Just a few years later, in 1987, a group of kids discover the body of a young woman behind a Philadelphia high school.
Oh, God.
So soon, Frank is working to identify her.
And this is another case where the body is very decomposed.
So he uses the evidence that's available to conjure up her face.
He'll later tell the Toronto Star that, quote, she was wearing a ship and shore blouse, a nicely pleated blouse, not a blouse someone her age would wear out in that neighborhood.
To me, it told me she was looking for a way out.
She was looking for a better life.
So I had her looking up for hope.
Oh my God.
I mean, he's interpreting anything he can,
but also like putting it together with kind of logical steps.
Right.
So it's not like.
Fanciful.
Yeah.
Yeah.
It's like, how do people really work?
Totally.
So a year later in 1988, a woman sees this bust and recognizes her 18-year-old niece, Rosella Atkinson, who'd been missing for more than a year after last being seen at a local bar.
She left behind a devastated family and her beloved infant daughter.
Rosella's aunt will say that one of the most spot-on features of Frank's bust is how Rosella is holding her head up in that hopeful way, which is exactly how she held herself in real life.
Wow.
That's crazy.
I know.
But it
tracks.
It's just like, it is logic-based.
Totally.
Several years after Rosella is ID, her killer, a man named Brian Hall, finally comes forward and confesses.
He claims that back in 1987, they'd left that bar together, hooked up, and then he realizes that he's missing money.
He accuses her of stealing it from him.
When she tells him, you're wrong, I did not steal it.
He goes into a fit of rage and strangles her to death and then hides her body jesus so now because of frank's work rosella's murderer will face justice and of course the family is no longer wondering what happened to their daughter and their mother right but frank's most famous bust is not a Jane or a John Doe case.
Instead, it's a very famous fugitive case that I covered on episode 29.
So I'll just recap it really quick.
And also, we've done a rewind recently about this.
So now we're doing kind of inception-level podcasting where we're folding in a podcast upon a podcast.
So in 1989, Frank is asked to recreate a bust of the famous family annihilator and fugitive, John List.
John List had been on the run for 18 years after murdering his entire family in New Jersey.
I think that might be, in reflection now, my favorite murder.
Yeah.
Because it's
it has everything.
It has everything.
There's the ironic ending of the Tiffany lamp or the Tiffany shade or whatever that was.
The skylight.
The skylight that costs, that was worth so much money, that would have gotten him out of debt.
All the things.
And all of that.
So it's like going and living a normal life.

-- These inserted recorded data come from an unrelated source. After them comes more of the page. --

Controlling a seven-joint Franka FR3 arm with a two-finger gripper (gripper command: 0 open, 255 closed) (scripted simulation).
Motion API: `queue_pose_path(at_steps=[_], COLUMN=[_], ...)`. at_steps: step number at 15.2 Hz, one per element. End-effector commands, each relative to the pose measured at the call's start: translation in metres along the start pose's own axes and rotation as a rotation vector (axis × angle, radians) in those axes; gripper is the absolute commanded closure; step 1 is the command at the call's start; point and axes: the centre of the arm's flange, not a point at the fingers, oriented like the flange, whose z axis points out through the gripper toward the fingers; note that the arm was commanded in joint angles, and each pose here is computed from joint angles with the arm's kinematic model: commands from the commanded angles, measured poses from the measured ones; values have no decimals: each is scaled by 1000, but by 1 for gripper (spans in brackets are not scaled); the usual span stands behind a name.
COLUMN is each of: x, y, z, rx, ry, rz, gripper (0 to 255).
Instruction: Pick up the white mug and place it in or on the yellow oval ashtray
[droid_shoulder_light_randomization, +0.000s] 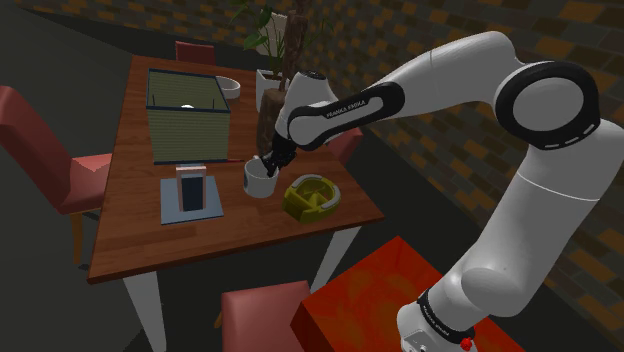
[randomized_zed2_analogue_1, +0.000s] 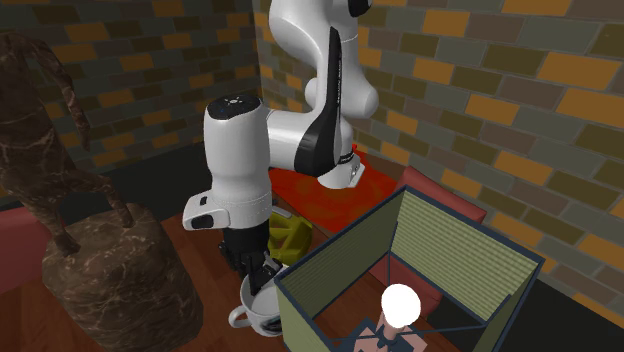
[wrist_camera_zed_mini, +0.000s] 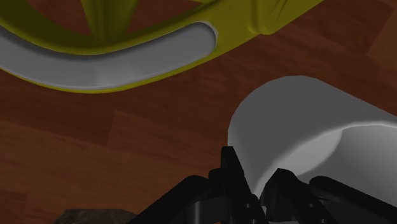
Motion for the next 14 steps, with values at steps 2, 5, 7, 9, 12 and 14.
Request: queue_pose_path(at_steps=[2, 5, 7, 9, 12, 14], x=[1, 3, 5, 6, 9, 10], y=[0, -1, -2, -2, -3, -3], z=[-5, -21, -31, -42, -57, -68], rx=[0, 0, 0, 0, 0, 0], ry=[0, 0, 0, 0, 0, 0], rz=[0, 0, 0, 0, 0, 0], gripper=[255, 255, 255, 255, 255, 255])
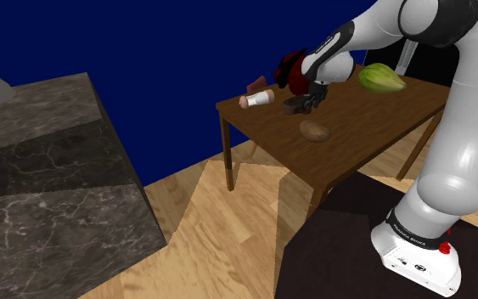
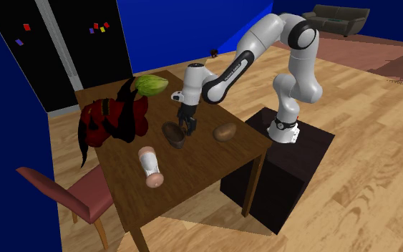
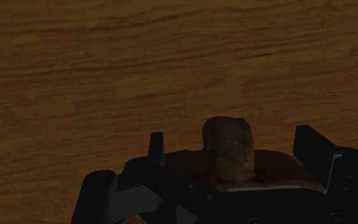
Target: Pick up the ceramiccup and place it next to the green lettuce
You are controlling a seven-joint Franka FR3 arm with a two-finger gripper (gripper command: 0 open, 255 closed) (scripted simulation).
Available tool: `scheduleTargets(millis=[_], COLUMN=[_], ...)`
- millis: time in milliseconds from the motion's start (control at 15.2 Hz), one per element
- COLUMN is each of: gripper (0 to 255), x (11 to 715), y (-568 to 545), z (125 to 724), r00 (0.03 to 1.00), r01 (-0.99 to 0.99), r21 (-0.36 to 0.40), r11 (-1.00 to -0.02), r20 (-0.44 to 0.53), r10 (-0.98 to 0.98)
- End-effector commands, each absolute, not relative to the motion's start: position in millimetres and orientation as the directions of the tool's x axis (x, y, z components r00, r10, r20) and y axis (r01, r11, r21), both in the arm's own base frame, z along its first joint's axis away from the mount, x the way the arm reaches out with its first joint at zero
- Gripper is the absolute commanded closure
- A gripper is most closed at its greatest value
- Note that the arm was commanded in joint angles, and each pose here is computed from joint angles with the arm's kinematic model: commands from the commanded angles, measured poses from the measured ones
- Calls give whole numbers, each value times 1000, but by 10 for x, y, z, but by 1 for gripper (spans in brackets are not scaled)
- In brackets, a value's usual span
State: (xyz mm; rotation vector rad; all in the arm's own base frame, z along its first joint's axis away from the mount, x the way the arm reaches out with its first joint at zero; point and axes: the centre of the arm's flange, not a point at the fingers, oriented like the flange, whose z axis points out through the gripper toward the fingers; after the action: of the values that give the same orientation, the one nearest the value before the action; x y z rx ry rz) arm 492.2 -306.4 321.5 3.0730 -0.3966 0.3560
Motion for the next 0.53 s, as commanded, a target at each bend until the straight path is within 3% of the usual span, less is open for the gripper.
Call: scheduleTargets(millis=[0,198,264,462], gripper=[0,0,255,255], x=[4922,4922,4922,4922], y=[-3065,-3065,-3065,-3065], z=[3212,3213,3213,3213], r00=[942,942,942,942], r01=[-253,-253,-253,-253], r21=[-7,-7,-7,-7], r11=[-967,-967,-967,-967], r20=[228,228,228,228], r10=[-248,-248,-248,-248])
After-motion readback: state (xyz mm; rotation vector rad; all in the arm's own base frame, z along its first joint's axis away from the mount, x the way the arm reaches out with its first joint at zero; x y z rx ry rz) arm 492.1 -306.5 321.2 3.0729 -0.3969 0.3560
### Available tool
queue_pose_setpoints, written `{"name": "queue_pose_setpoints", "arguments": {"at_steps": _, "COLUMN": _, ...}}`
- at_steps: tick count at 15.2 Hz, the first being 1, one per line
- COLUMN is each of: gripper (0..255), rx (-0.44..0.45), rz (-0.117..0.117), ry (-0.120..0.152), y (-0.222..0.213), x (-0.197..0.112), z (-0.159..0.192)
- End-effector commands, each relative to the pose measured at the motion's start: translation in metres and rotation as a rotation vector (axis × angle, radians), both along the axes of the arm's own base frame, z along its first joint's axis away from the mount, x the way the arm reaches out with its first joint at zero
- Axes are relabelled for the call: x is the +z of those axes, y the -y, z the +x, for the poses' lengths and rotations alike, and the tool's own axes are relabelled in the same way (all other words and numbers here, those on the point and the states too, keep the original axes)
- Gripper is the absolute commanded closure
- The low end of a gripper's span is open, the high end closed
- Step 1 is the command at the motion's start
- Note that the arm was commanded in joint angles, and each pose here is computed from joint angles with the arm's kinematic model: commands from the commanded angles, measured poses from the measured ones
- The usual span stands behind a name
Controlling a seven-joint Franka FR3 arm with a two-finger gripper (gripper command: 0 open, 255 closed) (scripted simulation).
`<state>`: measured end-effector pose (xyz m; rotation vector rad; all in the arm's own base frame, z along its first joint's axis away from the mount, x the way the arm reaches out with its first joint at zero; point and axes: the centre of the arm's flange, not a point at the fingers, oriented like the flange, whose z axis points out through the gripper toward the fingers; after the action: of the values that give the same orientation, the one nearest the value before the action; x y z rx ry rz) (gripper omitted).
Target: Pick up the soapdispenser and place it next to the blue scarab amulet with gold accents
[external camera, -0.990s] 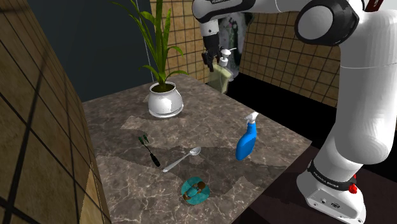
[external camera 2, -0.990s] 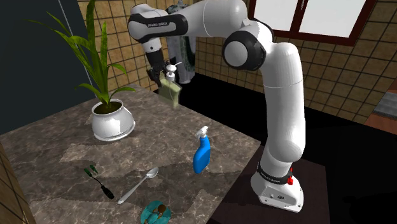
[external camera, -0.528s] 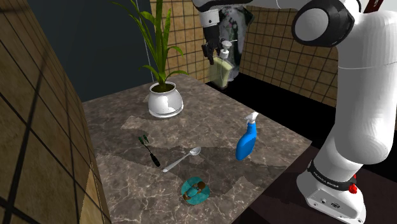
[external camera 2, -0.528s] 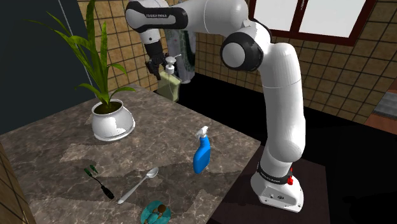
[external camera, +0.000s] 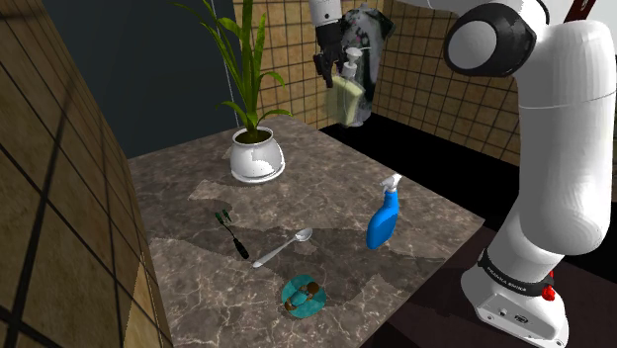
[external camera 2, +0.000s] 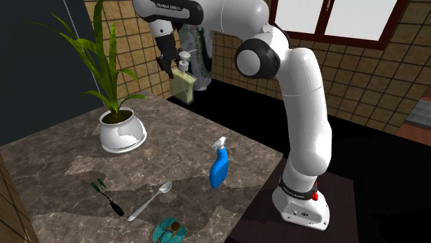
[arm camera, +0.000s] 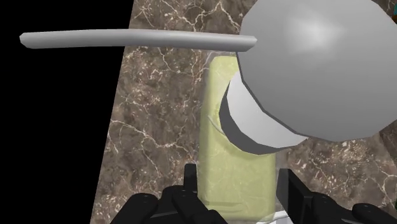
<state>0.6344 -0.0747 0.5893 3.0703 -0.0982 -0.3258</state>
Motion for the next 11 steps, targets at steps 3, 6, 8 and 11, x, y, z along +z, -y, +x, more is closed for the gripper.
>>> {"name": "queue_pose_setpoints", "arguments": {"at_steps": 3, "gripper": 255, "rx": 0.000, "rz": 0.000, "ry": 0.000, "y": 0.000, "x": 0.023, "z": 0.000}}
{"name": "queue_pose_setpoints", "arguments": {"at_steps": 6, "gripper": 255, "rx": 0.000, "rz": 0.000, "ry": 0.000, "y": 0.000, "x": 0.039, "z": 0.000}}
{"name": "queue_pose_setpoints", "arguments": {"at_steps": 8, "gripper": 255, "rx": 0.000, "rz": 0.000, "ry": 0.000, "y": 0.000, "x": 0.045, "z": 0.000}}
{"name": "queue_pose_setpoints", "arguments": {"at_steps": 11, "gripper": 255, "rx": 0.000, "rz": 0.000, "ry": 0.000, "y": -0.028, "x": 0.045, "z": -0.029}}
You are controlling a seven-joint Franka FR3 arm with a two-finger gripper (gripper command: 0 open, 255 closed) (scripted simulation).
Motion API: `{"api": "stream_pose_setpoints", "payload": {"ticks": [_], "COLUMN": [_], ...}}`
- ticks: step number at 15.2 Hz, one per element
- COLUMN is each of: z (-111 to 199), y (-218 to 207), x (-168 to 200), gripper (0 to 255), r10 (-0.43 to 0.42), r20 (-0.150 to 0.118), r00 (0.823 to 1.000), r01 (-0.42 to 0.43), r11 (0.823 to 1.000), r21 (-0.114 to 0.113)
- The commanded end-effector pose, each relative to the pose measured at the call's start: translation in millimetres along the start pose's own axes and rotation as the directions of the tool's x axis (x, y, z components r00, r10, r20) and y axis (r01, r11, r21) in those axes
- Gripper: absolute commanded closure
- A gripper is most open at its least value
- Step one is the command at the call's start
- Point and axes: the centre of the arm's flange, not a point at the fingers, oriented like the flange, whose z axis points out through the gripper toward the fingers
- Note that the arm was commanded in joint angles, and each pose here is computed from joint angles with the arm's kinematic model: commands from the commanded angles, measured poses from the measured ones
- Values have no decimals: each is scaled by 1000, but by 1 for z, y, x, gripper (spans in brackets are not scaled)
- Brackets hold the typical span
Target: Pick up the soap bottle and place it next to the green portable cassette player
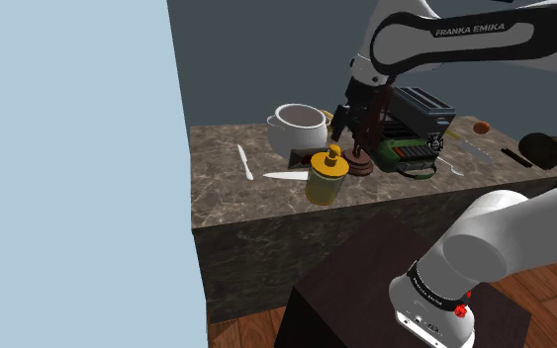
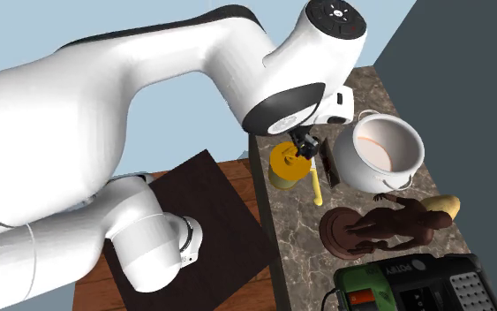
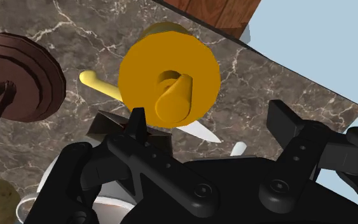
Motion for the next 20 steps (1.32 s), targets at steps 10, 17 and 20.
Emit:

Like you hadn't done anything when you were like just an evil person.
Yeah, you killed three of your children and your mother and your wife.
And then getting fucking caught this way.
This way.
By this man.
It's so good.
Okay.
So he's been on the run for 18 years after murdering his entire family in New Jersey.
And the only thing Frank has to work on when the authorities come to him is decades-old photographs and some bits of information about John's life and his personality that have been collected over the years.
Because he cut himself out of all the photos at home, right?
That's right.
Smartly,
purposely.
Yeah, he knew what he was doing.
He had to erase any trace of what he would look like.
Right.
So they probably had to go scrape up some pictures, but they're all like almost 20 years old.
Wow.
So Frank gets to work, relying on his vivid imagination to guesstimate how John List could have aged over the last 20 years.
He looks at the old photos and adds heavy jowls, removes some hair, then dresses his bust in a suit and tie because as Frank puts it, quote, the guy wore a suit and tie when he mowed the lawn.
Wow.
Yeah.
Frank even throws on a pair of thick black-rimmed glasses because, quote, he would want to look more astute, more in control than he really was.
Amazing.
Frank comes to this conclusion while consulting with his friend, criminal psychologist, Dr.
Richard D.
Walter.
The two spend several days walking around Philadelphia talking about what John List might be like today.
It's just profiling.
It's so interesting.
Yeah.
So in May of 1989, Frank completes this bust of John List, and it's featured in an episode of America's Most Wanted.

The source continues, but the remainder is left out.